Ce crédit financier consisterait en simples chiffres, transférables d'un compte à un autre, pour payer le travail, les matériaux, les produits, les services. Comme le circuit électrique qui vient par le fil d'amenée, et qui disparaît par le fil de retour après avoir servi, de même aussi le circuit monétaire issu du crédit financier provincial retournerait à sa source après avoir accompli son travail.
Si la population sait faire confiance à une comptabilité bancaire axée sur le profit des banques et insensible à la paralysie de forces productives en face de besoins, la population devrait certainement apprendre à faire confiance à une comptabilité de pur service, ne dictant rien, mais répondant automatiquement aux besoins tant que les possibilités de les satisfaire sont là.
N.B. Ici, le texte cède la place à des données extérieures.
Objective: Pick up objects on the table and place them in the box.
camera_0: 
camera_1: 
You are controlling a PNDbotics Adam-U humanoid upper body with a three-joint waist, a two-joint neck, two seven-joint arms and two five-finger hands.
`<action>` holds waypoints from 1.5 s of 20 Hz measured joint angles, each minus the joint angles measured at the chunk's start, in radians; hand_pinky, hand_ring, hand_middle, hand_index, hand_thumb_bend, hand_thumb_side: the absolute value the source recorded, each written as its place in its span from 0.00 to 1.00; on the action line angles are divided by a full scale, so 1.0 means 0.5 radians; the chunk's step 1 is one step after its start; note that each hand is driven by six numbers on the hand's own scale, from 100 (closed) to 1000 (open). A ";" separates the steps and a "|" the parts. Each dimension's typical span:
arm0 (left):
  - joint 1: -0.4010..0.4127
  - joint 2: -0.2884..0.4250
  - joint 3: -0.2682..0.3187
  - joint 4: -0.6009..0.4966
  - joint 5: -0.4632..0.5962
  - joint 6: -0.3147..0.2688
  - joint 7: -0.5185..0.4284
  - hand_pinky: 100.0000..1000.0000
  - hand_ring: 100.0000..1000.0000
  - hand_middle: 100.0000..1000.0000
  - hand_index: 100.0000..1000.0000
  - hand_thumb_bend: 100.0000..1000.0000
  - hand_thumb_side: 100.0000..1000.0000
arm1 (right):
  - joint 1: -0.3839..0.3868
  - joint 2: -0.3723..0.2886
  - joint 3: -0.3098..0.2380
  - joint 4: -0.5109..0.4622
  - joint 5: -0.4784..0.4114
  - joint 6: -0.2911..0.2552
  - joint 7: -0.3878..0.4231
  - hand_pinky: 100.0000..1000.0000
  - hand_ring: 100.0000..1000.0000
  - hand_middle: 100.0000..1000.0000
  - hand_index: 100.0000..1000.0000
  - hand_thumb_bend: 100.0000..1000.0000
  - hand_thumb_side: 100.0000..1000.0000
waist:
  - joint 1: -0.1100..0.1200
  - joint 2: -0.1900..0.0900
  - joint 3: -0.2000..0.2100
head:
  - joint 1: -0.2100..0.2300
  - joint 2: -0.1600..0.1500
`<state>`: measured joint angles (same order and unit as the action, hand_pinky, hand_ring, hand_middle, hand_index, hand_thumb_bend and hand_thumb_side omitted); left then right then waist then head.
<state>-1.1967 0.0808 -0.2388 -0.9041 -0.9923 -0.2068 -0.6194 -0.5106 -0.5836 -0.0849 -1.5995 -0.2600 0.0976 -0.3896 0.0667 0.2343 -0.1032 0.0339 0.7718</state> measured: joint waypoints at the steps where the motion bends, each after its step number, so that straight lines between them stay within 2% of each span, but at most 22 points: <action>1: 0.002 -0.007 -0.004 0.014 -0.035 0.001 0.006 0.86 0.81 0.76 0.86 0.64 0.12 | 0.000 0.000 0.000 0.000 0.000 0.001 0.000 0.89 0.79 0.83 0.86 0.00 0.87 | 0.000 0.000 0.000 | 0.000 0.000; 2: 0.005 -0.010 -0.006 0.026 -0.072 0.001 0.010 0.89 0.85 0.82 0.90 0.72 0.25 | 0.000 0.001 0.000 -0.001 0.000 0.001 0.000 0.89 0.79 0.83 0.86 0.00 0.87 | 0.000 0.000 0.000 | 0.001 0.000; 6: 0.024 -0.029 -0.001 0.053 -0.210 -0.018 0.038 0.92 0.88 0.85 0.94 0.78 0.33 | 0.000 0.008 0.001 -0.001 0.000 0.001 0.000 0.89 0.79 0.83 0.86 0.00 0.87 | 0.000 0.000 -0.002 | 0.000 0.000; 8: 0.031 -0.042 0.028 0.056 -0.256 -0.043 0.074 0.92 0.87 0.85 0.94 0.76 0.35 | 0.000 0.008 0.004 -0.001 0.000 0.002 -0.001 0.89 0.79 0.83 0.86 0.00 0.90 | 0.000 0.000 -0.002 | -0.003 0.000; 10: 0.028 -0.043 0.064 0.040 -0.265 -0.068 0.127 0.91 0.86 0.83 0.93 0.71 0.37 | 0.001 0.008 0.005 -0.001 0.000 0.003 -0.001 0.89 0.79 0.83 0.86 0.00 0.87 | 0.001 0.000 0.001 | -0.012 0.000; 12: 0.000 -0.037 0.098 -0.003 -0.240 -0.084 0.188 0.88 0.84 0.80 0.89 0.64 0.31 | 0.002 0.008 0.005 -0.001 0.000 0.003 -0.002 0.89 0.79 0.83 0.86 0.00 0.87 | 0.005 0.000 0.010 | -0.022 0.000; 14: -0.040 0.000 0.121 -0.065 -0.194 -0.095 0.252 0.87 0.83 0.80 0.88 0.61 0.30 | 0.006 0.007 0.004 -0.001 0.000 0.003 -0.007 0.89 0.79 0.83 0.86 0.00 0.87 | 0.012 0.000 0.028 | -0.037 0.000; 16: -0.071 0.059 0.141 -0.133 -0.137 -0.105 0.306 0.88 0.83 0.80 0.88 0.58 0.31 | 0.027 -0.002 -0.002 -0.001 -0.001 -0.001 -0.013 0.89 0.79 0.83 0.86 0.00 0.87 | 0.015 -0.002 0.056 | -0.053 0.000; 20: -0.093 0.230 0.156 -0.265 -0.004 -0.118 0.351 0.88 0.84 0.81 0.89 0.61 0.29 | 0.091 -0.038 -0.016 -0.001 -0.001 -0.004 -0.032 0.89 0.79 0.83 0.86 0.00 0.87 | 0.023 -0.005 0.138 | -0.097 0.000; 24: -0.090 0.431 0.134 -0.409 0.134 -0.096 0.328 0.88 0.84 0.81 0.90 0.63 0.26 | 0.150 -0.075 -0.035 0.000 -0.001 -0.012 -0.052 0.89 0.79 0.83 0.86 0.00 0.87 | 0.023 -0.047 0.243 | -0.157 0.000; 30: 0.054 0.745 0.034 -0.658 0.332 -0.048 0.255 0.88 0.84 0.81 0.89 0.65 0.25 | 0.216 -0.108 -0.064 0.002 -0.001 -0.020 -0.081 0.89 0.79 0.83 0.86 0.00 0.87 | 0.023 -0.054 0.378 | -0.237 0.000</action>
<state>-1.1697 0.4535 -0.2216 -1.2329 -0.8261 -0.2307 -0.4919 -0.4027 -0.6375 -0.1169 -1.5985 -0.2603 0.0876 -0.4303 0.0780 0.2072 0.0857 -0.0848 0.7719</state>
Si l'on conçoit assez facilement une telle circulation comptable provinciale, pour des paiements dans les limites de la province, ne serait-ce pas interdire la possibilité de se procurer des produits de source extérieure ? — Pas du tout. Voici comment, par exemple, le gouvernement de la province pourrait présenter sa proposition :
"Une loi est votée pour l'établissement d'une Commission de crédit financier provincial.
"Pour bénéficier pleinement de cette institution, la population de la province est invitée à ne se servir que du crédit financier provincial dans tous les paiements qu'elle effectue dans la province même. Ce crédit financier provincial consistera en comptes créditeurs dans les livres des diverses succursales de la Commission.
"On obtient du crédit financier provincial en apportant et déposant de l'argent bancaire, de n'importe quelle dénomination, à une succursale de la Commission. Le comptable inscrira un montant équivalent au crédit du déposant, tout comme cela se fait couramment dans les banques.
"Le crédit bancaire ainsi déposé sera utilisé pour les paiements à faire en dehors de la province.
"Pour tout paiement, dans la province ou en dehors, l'individu ayant un compte de crédit provincial, signera simplement un « transfert de crédit », avec indication du montant à transférer tout comme pour des chèques ordinaires sur un compte de banque. La succursale du crédit financier provincial sur laquelle est tiré ce transfert effectuera le virement y correspondant. S'il s'agit d'un paiement à l'extérieur, la succursale du crédit financier provincial le fera en argent bancaire puisé dans le fonds constitué par les déposants : le total du crédit financier provincial dans les livres de la succursale s'en trouvera évidemment diminué d'autant.
"On comprend facilement que, si la population prend l'habitude de se désister de l'argent bancaire (voleur) qu'elle peut avoir obtenu d'une source quelconque, aucune difficulté ne surgira pour les paiements à l'extérieur, tant au moins que la population ne s'approvisionne pas plus à l'extérieur qu'elle n'écoule de sa propre production à l'extérieur. (On comprend facilement que cela contribuera à développer énormément nos entreprises provinciales.)
"C'est, en somme, ainsi que fonctionne régulièrement le commerce entre pays différents. Le Japonais qui nous envoie ses produits n'est pas payé en argent canadien, mais en argent japonais ; et vice versa. Le tout se règle sans heurts dans les comptoirs financiers d'échange. Pour ce qui concerne la nouvelle institution, le règlement se fera automatiquement par la Commission du crédit financier provincial lui-même."